Il punto di rottura, per me, è arrivato il 4 ottobre 2025. Un’amica scandinava in visita a Firenze mi inviò la foto di un manifesto incollato su un muro, a due isolati da Palazzo Pitti. Ero passato da quelle parti molte volte. Lì, nel 1868-69, Dostoevskij aveva scritto L’idiota, il suo romanzo che preferisco. Al centro del manifesto, su sfondo seppia, campeggiava una bandiera israeliana spiegazzata. Sopra, in gotico nero, la scritta “Popolo eletto ad alzata di mano”. Sotto, una fila di braccia tese nel saluto nazista; su una, una fascia rossa con svastica. La fila di mani alzate rende ancora più sinistre le parole sopra la bandiera israeliana, cancellando il gioco di parole tra “popolo eletto”, cioè gli ebrei, e “popolo votato”, cioè, presumibilmente, lo Stato ebraico “eletto” con un saluto nazista. L’effetto era terribile: il gioco di parole tra “Popolo Eletto” e “Popolo Eletto per Alzata di Mano” trasformava Israele nel successore del nazismo. L’autore, un artista fiorentino di nome Stefano Galli, firma le sue opere “Galli Artepiombo Firenze”. Dubito che in Germania qualcuno esporrebbe simili immagini senza scandalo. L’Italia ha leggi contro l’istigazione all’odio razziale, etnico o religioso. Ma questo artista fiorentino non sembra preoccuparsene, né i suoi concittadini.

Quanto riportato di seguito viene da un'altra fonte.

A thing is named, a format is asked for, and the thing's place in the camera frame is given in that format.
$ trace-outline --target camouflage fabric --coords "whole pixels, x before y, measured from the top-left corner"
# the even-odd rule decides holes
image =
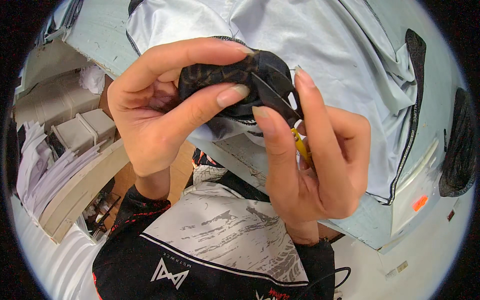
[[[239,103],[225,108],[219,116],[236,120],[252,120],[252,106],[262,106],[257,90],[252,84],[251,73],[269,83],[265,64],[270,64],[283,72],[291,80],[288,66],[281,58],[269,51],[254,50],[252,55],[227,66],[195,64],[181,70],[179,79],[180,101],[190,97],[196,91],[212,84],[238,83],[250,88],[250,94]]]

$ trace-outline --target paper stack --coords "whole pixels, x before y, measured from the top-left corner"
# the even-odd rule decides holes
[[[58,191],[83,167],[99,156],[102,143],[77,157],[70,150],[60,156],[47,170],[51,150],[44,141],[43,126],[24,123],[26,140],[22,147],[23,158],[19,167],[17,193],[27,213],[37,222],[45,207]]]

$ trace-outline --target white paper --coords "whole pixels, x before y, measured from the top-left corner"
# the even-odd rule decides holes
[[[105,87],[105,72],[96,65],[82,68],[79,83],[82,88],[89,89],[93,94],[101,94]]]
[[[44,141],[46,135],[43,126],[37,123],[24,123],[25,143],[22,147],[17,193],[24,208],[37,224],[47,205],[61,188],[88,163],[97,158],[100,146],[90,148],[77,157],[70,150],[59,157],[47,170],[52,150]]]

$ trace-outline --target right hand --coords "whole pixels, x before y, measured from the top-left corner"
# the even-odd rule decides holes
[[[326,106],[311,77],[302,69],[295,73],[306,130],[301,133],[308,137],[316,172],[298,170],[294,139],[280,114],[267,107],[253,113],[264,132],[272,206],[287,228],[302,232],[314,231],[316,220],[354,213],[367,189],[371,137],[365,117]]]

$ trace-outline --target fingernail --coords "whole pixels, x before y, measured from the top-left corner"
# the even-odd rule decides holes
[[[252,112],[258,126],[264,133],[264,137],[273,136],[275,134],[275,126],[266,107],[252,106]]]
[[[250,89],[246,85],[236,84],[218,94],[216,101],[221,108],[226,108],[248,96]]]
[[[253,54],[253,50],[248,48],[248,47],[245,47],[244,45],[240,44],[240,43],[237,43],[237,42],[234,42],[234,41],[222,41],[224,42],[225,44],[231,46],[231,47],[234,47],[238,50],[240,50],[241,52],[243,53],[246,53],[246,54]]]
[[[315,82],[313,82],[313,79],[310,77],[310,75],[308,75],[308,73],[299,66],[295,67],[295,76],[298,76],[300,81],[305,84],[306,87],[316,87]]]

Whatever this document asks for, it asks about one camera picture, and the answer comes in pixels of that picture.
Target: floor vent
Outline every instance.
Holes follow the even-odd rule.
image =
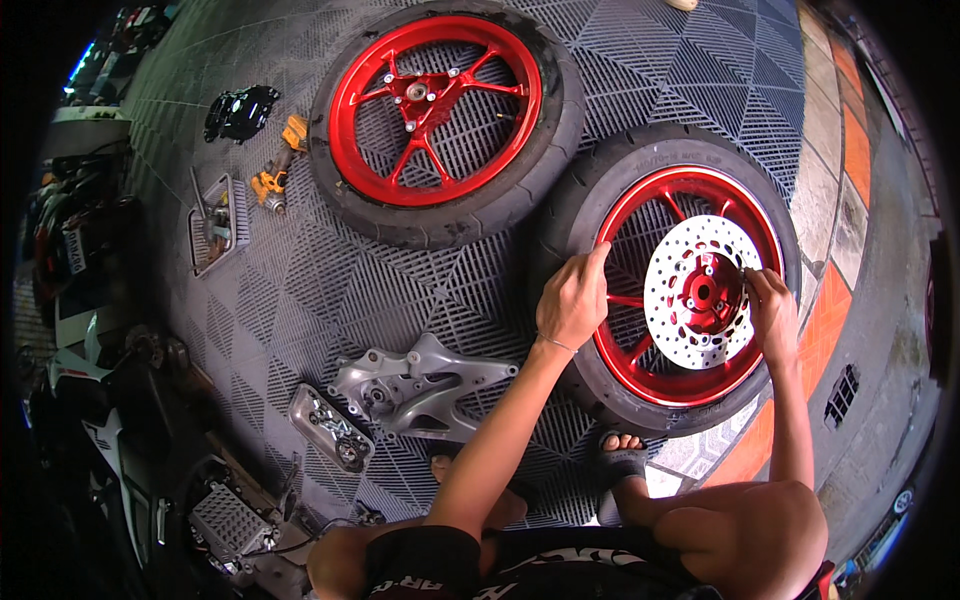
[[[843,422],[859,389],[860,370],[856,365],[847,365],[833,384],[833,392],[830,393],[830,399],[824,408],[824,423],[831,429],[836,429]]]

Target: cable
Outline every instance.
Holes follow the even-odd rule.
[[[325,536],[325,535],[326,535],[326,532],[329,531],[329,530],[331,530],[331,529],[333,529],[333,527],[337,525],[337,522],[338,522],[338,521],[340,521],[340,522],[342,522],[342,523],[344,523],[344,524],[346,524],[346,525],[351,525],[351,524],[352,524],[352,523],[350,522],[350,520],[349,520],[349,519],[346,519],[346,518],[333,518],[333,519],[331,519],[326,525],[324,525],[324,527],[321,528],[321,530],[320,530],[319,532],[317,532],[315,535],[310,536],[310,538],[308,538],[307,540],[304,540],[304,541],[302,541],[302,542],[300,542],[300,543],[298,543],[298,544],[292,545],[292,546],[290,546],[289,548],[280,548],[279,550],[264,550],[264,551],[262,551],[262,552],[251,552],[250,554],[245,554],[245,555],[243,555],[243,556],[240,557],[240,558],[241,558],[241,559],[255,559],[255,558],[261,557],[261,556],[269,556],[269,555],[271,555],[271,554],[286,554],[287,552],[293,552],[293,551],[295,551],[295,550],[300,550],[300,549],[303,548],[305,545],[307,545],[307,544],[309,544],[309,543],[313,543],[314,541],[317,541],[317,540],[319,540],[320,538],[322,538],[323,536]]]

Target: drilled brake rotor
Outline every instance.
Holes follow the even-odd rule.
[[[750,343],[745,267],[762,268],[756,247],[723,217],[690,217],[660,240],[643,297],[648,331],[664,356],[685,369],[710,369]]]

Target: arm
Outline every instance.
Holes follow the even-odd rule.
[[[610,244],[574,256],[547,281],[537,306],[538,337],[507,393],[457,455],[424,525],[447,525],[478,540],[484,520],[513,477],[560,373],[607,318],[603,263]]]
[[[813,439],[797,356],[797,303],[770,269],[746,272],[756,341],[774,383],[770,481],[799,481],[813,490]]]

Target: right hand
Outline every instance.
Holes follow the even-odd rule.
[[[610,242],[577,254],[543,286],[537,304],[537,329],[568,348],[579,348],[607,318],[607,279],[603,264]]]
[[[746,269],[750,321],[756,343],[772,371],[797,362],[797,303],[773,270]]]

Non riesco a togliermi quel manifesto dalla testa perché riaccende le pagine più oscure dell’antisemitismo sovietico. Dopo la Guerra dei Sei Giorni del 1967, quando Israele sconfisse i suoi vicini arabi intenzionati a distruggerlo, l’antisionismo divenne pilastro della propaganda sovietica: “sionismo” divenne virtualmente sinonimo di identità ebraica. Fu allora che prese piede l’idea antisemita, negazionista della Shoah, di Israele come erede del nazismo e del fascismo. Nelle vignette politiche sovietiche, la svastica si intrecciava alla Stella di Davide, e i soldati israeliani erano rappresentati come truppe naziste. Un libro del 1971, Il fascismo sotto la stella blu di Evgenij Evseev, ne fu un esempio emblematico. Nell’illustrazione del frontespizio, un ragno nero con una svastica e una stella di Davide sul dorso; la sua tela avvolgeva l’Occidente. Nell’Italia di oggi, dove la sinistra radicale ha avuto radici profonde e l’Unione Sovietica un tempo godeva di un culto diffuso, la mobilitazione pubblica contro Israele ha raggiunto livelli senza precedenti. Come potrei, io, ebreo ex sovietico che aveva visto nell’Italia la propria casa europea, non disperarmi?
Devo ora parlare della gratitudine ebraica — e, in particolare, di quella degli ebrei provenienti dall’ex Impero russo e dall’Europa orientale — e raccontare la mia storia italiana.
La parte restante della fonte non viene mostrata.